10 Important Things You Should Know Before Going for a Job Interview.
Things You Should Before Going for a Job Interview: I’m pretty sure everyone has had at least one job interview that they’ve completely failed at. Your interviewer asked a question you weren’t expecting and you froze, you wore the wrong outfit, or they just thought you were totally wrong for the role. It can be really disheartening facing interview rejection.
Once you know that your confidence is in order, all you have to do is analyze the possible questions and answers that could be formulated at the interview table.
1. Do Your Research on the Company.
You should walk into your interview armed with as much knowledge as you can gather about the way the business is run. Educate yourself on their vision and mission statements. and find ways to align what you say during your interview with the company ideals.
If you know they’re invested in a project that interests you, or that they could utilize your skillset on, bring this up. It definitely won’t work against you.
2. How the Industry is Doing and What Challenges the Company Might Face.
Is the company facing a PR fiasco? Knowing this will help you assess what challenges they might be facing and, if you are in a position to do so, come up with some solutions to present.
If your role is not directly related to finding solutions, you should still at least be aware of what’s going on.
3. Dress the Part
There’s an adage that goes, “Dress for the job you want, not the job you have.” Seriously, this is great advice. Get a feel for the company culture and present yourself accordingly. If you’re stepping into the corporate world, suit yourself up and make sure you look smart.
Likewise, if you’re going for a job in the fashion industry, make sure you’re wearing your most on-trend outfit.
If you can’t afford to deck yourself out in new clothes, beg or borrow (but probably don’t steal) from your friends or family. It may seem trivial, but believe me, it counts.
4. Who Their Competitors are and What They’re Doing.
The goal of any company is to rise to the top of the market if they are not already there. This means crushing the competition. So, if you can show up with some understanding of what that competition is and even better some ideas for beating them, you’re golden.
5. Ask Questions
Show your interest in the role. Ask your interviewers what they most enjoy about their job. This will give you tons of insight into what it’s really like to work for the company and how they treat their employees.
Often, interviewers don’t give away very much about what they want their new staff member to be like, and it is up to the interviewee to try to gauge how they should present themselves.
6. What the Role Involves
What is the job? It goes without saying, but you should be well-acquainted with the company’s job description. In fact, you should be using that to tailor your resume to that specific job posting.
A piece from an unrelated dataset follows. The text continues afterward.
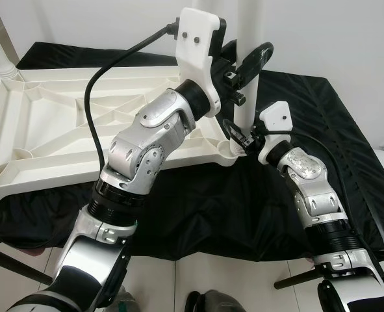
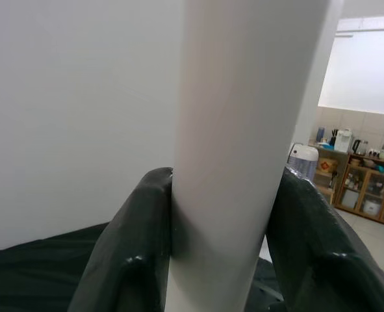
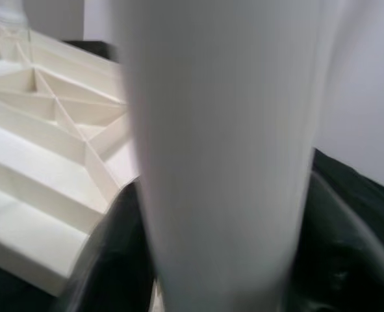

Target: Building children table

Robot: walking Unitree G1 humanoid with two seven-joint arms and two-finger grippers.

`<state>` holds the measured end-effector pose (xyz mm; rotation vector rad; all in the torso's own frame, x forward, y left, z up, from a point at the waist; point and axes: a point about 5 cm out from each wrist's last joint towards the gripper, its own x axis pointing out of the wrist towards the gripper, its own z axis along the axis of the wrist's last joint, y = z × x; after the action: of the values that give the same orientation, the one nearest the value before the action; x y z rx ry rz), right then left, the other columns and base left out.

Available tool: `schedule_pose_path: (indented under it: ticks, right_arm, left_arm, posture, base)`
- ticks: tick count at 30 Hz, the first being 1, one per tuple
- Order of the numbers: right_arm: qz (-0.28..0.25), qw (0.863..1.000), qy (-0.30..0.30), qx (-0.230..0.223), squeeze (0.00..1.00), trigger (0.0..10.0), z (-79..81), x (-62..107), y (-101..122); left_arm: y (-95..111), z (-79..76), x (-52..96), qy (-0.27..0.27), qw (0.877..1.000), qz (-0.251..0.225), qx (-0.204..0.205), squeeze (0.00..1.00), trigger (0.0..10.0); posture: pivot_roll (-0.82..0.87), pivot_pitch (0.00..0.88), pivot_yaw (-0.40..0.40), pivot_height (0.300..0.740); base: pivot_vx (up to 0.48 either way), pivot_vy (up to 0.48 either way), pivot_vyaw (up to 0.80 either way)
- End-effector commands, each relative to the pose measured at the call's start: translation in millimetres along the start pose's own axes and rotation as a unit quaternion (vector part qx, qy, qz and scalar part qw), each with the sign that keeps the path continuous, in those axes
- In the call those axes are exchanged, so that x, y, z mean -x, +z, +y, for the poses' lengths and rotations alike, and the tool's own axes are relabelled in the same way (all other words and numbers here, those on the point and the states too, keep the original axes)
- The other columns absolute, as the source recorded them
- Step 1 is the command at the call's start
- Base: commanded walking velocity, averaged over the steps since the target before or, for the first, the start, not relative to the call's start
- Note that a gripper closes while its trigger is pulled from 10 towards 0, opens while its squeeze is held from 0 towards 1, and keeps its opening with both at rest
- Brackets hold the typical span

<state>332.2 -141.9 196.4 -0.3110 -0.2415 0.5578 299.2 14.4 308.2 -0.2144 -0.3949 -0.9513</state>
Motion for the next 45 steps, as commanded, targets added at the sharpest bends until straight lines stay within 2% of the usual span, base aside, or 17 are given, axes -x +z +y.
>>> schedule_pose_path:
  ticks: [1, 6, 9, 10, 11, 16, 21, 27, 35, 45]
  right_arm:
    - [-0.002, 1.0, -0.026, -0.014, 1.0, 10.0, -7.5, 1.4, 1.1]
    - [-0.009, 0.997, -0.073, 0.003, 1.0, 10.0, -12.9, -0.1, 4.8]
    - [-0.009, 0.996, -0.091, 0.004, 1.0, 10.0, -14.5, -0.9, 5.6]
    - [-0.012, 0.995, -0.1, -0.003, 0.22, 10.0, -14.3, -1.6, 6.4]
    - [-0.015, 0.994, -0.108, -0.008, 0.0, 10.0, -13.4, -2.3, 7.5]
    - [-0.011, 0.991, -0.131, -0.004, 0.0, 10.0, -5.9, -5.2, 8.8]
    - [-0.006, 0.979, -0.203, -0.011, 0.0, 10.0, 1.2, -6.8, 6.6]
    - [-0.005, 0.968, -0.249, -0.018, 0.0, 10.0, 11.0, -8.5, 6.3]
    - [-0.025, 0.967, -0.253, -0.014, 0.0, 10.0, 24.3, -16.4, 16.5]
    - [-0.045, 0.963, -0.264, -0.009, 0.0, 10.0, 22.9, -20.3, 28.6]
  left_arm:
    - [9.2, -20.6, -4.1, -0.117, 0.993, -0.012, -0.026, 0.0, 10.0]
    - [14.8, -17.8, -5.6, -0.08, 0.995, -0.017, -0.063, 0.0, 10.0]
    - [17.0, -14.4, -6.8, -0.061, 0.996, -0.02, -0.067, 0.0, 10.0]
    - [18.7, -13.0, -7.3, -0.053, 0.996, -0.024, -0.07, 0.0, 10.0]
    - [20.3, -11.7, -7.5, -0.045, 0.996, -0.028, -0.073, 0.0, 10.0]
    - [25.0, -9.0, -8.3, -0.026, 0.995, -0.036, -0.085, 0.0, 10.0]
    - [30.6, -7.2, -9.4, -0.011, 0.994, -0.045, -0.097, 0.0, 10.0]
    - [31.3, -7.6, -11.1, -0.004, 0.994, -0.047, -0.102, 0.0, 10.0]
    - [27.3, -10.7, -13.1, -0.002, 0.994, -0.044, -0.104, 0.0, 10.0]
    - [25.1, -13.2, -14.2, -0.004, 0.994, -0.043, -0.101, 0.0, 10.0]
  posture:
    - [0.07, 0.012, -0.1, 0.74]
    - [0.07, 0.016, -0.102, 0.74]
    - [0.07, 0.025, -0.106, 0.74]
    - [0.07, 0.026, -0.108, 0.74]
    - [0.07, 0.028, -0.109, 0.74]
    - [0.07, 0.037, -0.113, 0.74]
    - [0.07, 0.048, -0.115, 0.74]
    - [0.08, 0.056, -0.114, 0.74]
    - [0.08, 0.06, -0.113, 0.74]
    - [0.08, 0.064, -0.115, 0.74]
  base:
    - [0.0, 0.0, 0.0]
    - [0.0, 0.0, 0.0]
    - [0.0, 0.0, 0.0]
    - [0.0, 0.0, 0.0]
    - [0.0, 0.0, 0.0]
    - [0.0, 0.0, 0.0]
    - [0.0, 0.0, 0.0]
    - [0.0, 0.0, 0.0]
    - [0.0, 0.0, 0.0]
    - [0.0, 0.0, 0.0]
It also, however, can serve as the foundation of your interview. What are the required skills and qualifications? How does your experience match up? More importantly, can you think of instances or achievements that best demonstrate them? Be prepared to give examples, and you will stand out from the crowd.
7. Know-How to Sell Yourself
Prepare examples based on commonly asked interview questions, such as times you have worked well on a team, shown initiative, solved a problem, and the most dreaded of all interview questions your strengths and weaknesses.
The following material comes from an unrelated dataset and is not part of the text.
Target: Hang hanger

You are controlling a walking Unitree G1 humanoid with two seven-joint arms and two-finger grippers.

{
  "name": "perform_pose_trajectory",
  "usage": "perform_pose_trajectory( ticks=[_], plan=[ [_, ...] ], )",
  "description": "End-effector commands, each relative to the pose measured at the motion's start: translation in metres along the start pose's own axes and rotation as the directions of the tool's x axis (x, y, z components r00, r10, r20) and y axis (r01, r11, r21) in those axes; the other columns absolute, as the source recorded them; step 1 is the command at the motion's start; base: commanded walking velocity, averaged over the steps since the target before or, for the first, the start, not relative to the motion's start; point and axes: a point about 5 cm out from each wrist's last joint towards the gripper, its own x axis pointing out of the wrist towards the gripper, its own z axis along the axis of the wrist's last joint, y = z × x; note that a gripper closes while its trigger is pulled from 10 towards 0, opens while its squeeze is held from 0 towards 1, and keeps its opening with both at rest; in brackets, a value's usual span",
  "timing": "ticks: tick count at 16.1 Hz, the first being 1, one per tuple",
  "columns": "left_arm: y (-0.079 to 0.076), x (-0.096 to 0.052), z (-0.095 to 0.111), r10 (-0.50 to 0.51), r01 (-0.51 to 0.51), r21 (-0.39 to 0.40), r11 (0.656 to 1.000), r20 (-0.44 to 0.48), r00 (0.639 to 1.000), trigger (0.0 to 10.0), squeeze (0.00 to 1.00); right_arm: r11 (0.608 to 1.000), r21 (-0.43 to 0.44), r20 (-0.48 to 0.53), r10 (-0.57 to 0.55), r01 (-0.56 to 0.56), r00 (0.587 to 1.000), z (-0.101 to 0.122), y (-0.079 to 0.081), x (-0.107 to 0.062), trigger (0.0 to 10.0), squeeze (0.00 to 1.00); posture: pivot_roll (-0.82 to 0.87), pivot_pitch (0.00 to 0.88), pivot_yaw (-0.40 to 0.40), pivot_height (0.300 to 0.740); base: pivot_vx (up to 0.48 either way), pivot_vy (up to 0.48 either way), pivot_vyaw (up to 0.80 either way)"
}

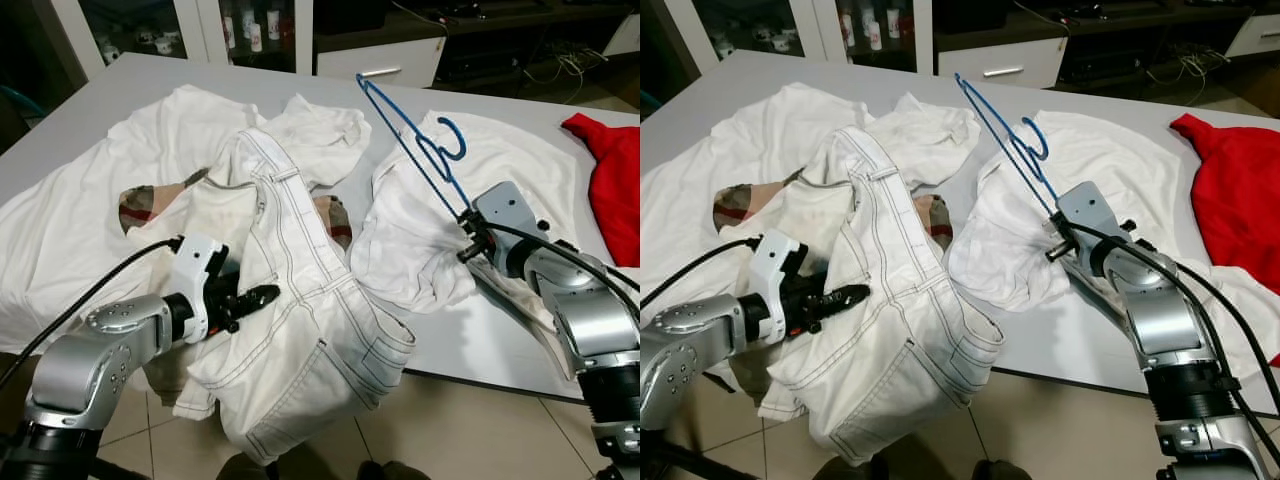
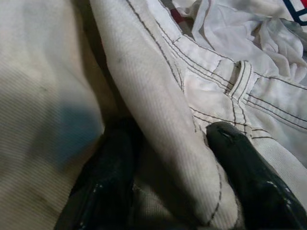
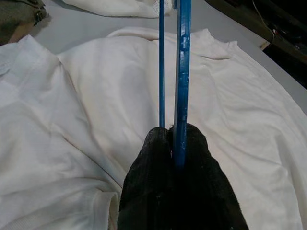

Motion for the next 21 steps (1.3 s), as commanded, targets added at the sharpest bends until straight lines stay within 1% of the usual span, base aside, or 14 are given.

Make sure you read the job description in the advertisement carefully and tailor the responses you give in your interview so they are relevant to the role you are going for.
If you are applying for a role where you need to demonstrate a particular ability, make sure you mention a time when you did something similar for your previous employer.
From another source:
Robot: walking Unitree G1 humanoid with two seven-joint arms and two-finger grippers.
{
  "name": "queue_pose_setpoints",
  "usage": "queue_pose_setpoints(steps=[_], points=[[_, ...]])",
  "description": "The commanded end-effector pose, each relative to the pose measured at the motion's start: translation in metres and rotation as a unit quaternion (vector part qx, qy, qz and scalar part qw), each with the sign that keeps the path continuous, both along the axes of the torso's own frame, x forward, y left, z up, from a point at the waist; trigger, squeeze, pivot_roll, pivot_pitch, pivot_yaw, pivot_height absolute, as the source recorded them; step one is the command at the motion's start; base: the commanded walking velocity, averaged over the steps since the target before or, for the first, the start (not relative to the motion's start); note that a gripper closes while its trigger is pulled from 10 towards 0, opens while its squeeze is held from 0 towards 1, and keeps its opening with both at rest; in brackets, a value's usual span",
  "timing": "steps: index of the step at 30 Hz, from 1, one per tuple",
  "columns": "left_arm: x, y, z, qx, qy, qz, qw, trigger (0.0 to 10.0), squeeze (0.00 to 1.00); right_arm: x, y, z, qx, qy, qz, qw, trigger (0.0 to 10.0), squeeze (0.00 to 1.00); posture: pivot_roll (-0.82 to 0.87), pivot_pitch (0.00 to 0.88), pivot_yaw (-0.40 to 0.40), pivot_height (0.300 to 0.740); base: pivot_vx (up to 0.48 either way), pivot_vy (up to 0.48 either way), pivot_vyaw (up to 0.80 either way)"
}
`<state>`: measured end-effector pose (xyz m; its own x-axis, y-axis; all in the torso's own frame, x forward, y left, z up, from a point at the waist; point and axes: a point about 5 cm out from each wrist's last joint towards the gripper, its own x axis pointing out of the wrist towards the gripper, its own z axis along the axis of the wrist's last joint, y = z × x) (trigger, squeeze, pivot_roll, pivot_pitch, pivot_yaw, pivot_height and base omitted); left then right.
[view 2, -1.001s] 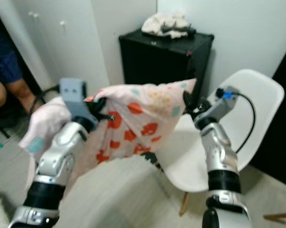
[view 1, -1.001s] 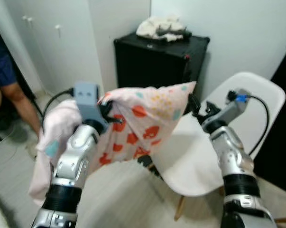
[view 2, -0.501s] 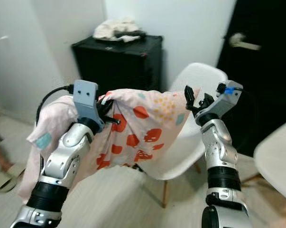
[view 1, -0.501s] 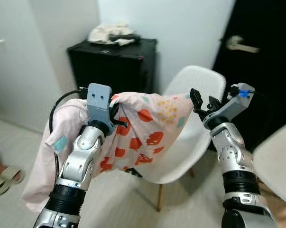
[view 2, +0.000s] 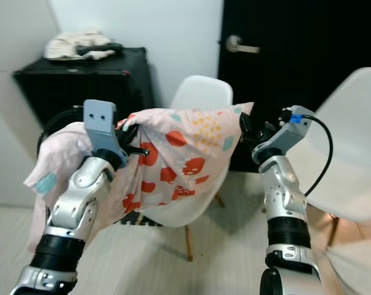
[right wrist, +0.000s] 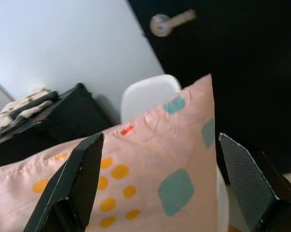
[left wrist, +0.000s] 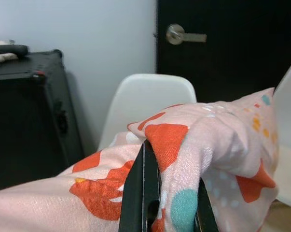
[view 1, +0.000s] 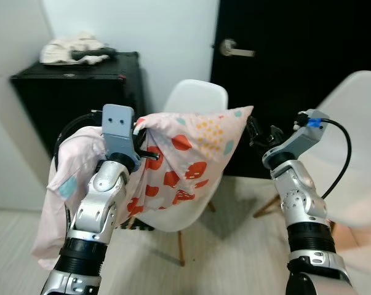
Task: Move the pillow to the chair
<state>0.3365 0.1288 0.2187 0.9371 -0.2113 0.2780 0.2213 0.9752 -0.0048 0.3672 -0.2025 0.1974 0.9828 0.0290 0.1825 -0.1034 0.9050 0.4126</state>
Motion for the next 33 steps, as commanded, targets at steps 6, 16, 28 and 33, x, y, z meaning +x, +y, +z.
queue_pose_setpoints(steps=[6,16,28,33], points=[[-0.007,-0.003,0.035,-0.013,-0.080,-0.022,0.996,10.0,0.00,0.000,0.002,-0.003,0.005,0.001,-0.004,1.000,10.0,0.00,0.02,0.078,0.045,0.718,0.000,0.000,-0.80],[-0.001,0.020,0.033,-0.015,-0.071,0.036,0.997,10.0,0.00,-0.002,0.005,0.002,0.014,-0.025,0.008,1.000,10.0,0.00,0.02,0.069,0.045,0.718,0.116,0.000,-0.15],[-0.002,0.016,0.033,-0.009,-0.070,0.019,0.997,10.0,0.00,0.001,0.010,0.002,0.018,-0.024,0.014,0.999,10.0,0.00,0.03,0.057,0.043,0.718,0.294,0.000,-0.40],[-0.005,0.011,0.031,0.004,-0.066,-0.005,0.998,10.0,0.00,0.001,0.012,0.001,0.009,-0.021,0.020,1.000,10.0,0.00,0.04,0.056,0.048,0.718,0.292,0.000,-0.16]])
8. Be Attentive Towards Your Body Language
Poor body language can create a lot of distractions and might disinterest the interviewer from taking the interview. Chewing gum, playing with the pen, slouching, playing with your hairs, shaking legs, biting nails, and more similar gestures are signs of poor body language.
Make strong eye contact, smile often, and nodding your head are some of the signs of a confident body language. Try to maintain a robust posture from the beginning to the end of the interview.
9. Be Prepared for Every Odd Thing:
Your interview is the only hurdle between you getting the job. There are chances that the interviewer may phrase some different or “out of the box” questions to you. In such a case, don’t seem lost.
Rather, try to answer each question confidently. Sometimes the interviewers are also testing the hidden potentials of the candidates.
10. Don’t Feel Intimidated
I really think this is the most important tip. Remember, you are interviewing your potential future employers just as much as they are interviewing you.
So hold your head high and be confident. Remember that you are awesome, and your interviewer will see it, too.